* **AIM OF THE EXERCISE**: Which lines of the listing below contain the word "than"? Return them.

* **SUPPLIED DATA**:
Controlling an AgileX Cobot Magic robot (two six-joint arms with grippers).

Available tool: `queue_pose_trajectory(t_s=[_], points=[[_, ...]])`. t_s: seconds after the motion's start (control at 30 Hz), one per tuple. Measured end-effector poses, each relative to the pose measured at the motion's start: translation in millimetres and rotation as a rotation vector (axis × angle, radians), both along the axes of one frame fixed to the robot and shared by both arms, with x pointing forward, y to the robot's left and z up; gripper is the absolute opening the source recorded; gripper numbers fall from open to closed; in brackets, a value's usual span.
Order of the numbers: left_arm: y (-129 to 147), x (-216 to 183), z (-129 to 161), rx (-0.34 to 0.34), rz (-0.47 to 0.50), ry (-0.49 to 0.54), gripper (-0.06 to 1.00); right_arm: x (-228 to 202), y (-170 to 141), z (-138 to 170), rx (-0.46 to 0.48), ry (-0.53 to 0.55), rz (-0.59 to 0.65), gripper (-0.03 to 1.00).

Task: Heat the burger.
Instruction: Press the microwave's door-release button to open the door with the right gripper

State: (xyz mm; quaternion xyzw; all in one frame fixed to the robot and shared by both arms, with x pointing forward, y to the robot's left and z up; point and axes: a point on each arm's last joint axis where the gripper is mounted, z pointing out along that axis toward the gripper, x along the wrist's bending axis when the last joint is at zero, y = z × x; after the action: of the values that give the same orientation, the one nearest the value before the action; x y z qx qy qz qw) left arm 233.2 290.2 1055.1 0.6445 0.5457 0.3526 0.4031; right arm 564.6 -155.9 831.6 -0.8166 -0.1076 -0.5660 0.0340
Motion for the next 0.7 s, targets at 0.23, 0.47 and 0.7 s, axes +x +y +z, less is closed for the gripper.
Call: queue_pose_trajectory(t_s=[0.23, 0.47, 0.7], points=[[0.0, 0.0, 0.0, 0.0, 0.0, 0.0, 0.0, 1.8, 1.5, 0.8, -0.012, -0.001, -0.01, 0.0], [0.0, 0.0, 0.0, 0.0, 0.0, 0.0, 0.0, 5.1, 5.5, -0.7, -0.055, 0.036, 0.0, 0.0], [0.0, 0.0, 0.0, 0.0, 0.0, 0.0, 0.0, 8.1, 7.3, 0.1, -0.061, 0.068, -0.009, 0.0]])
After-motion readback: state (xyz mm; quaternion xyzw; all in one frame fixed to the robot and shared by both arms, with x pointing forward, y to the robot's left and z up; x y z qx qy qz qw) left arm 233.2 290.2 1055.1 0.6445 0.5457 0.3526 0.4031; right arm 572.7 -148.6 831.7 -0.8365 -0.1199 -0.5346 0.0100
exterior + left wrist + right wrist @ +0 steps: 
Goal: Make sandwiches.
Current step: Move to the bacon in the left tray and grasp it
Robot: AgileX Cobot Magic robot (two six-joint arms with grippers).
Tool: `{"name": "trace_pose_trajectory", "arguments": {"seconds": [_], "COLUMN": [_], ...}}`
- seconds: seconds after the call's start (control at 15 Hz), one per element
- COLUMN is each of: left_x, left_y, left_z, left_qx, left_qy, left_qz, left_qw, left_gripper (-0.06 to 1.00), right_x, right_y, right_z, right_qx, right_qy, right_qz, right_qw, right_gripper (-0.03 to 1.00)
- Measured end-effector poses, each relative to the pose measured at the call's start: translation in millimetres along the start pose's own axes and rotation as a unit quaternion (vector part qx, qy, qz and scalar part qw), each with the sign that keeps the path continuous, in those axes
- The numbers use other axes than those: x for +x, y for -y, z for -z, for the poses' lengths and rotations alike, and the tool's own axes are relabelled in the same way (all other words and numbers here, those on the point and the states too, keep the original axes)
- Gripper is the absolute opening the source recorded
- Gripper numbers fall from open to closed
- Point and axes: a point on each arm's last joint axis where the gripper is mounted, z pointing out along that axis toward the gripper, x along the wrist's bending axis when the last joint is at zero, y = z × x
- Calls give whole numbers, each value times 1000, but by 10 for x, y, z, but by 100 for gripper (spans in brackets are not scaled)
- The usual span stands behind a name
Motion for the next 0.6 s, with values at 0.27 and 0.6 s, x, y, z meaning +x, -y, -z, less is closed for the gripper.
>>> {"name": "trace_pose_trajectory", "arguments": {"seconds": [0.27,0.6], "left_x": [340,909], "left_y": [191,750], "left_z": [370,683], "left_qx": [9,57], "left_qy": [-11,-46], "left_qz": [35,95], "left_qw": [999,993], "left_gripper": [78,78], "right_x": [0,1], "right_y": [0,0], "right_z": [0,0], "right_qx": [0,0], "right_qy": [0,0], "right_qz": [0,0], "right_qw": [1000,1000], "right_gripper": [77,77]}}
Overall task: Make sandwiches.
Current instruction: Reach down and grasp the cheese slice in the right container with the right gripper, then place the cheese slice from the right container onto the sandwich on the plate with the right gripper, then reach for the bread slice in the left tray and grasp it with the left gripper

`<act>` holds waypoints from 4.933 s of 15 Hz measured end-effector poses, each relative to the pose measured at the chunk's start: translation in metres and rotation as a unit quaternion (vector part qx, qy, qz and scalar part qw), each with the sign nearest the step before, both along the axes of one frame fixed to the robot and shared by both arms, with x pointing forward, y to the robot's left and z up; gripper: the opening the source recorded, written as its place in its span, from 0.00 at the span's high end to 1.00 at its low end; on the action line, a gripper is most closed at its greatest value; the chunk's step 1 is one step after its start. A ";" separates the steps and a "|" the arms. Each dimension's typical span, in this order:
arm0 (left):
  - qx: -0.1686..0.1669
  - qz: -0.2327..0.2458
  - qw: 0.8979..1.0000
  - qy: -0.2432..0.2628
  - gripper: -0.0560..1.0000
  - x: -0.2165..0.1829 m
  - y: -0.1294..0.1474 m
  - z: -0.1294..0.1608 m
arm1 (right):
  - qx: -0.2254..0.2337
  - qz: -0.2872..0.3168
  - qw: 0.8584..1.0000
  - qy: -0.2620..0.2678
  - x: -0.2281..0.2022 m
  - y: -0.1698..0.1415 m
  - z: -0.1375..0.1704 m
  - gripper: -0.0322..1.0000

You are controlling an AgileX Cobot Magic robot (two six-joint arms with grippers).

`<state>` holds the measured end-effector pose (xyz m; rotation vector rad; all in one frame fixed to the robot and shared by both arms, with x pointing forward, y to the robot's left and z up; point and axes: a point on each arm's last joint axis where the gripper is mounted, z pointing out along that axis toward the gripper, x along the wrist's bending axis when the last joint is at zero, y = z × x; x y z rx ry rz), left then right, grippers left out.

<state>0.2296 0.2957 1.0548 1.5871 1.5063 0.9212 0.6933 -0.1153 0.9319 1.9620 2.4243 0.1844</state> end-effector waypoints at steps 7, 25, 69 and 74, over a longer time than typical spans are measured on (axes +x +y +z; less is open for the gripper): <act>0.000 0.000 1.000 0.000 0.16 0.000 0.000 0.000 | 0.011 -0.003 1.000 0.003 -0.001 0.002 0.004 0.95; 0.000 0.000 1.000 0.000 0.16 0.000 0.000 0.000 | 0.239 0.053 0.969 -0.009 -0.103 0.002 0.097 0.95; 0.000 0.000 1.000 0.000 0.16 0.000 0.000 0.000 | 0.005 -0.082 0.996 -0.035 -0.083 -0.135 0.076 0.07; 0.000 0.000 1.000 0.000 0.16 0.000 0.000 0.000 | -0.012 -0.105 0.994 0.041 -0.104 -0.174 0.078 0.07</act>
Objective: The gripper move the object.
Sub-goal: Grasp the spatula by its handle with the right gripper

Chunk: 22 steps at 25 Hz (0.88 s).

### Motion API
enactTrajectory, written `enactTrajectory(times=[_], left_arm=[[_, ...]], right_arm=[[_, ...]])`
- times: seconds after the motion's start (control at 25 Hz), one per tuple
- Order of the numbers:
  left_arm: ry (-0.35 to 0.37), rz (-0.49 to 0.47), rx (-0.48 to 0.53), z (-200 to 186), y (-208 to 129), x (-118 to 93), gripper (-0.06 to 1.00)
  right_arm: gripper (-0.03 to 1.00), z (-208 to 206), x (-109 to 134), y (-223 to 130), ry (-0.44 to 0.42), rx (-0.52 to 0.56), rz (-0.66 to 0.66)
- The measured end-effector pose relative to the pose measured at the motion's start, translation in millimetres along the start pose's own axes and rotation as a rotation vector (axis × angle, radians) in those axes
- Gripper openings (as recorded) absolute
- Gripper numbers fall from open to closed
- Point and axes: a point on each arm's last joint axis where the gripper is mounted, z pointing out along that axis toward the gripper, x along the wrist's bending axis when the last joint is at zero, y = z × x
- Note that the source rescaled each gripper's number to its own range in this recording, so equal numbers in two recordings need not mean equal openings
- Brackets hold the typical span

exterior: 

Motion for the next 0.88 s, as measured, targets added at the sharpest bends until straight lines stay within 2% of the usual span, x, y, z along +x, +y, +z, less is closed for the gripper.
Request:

* **ANSWER FOR THIS EXERCISE**:
- The numbers use other axes than those: x for +x, y for -y, z for -z, for the poses' lengths and rotations alike, and the tool's own axes are relabelled in the same way (all other words and numbers here, those on the point and the states too, keep the original axes)
<state>0.2296 0.2957 1.0548 1.5871 1.5063 0.9212 0.6933 -0.1153 0.9319 1.9620 2.4243 0.1844</state> end-effector waypoints at steps 7, 25, 69 and 74, over a longer time than typical spans are measured on (axes +x +y +z; less is open for the gripper): <act>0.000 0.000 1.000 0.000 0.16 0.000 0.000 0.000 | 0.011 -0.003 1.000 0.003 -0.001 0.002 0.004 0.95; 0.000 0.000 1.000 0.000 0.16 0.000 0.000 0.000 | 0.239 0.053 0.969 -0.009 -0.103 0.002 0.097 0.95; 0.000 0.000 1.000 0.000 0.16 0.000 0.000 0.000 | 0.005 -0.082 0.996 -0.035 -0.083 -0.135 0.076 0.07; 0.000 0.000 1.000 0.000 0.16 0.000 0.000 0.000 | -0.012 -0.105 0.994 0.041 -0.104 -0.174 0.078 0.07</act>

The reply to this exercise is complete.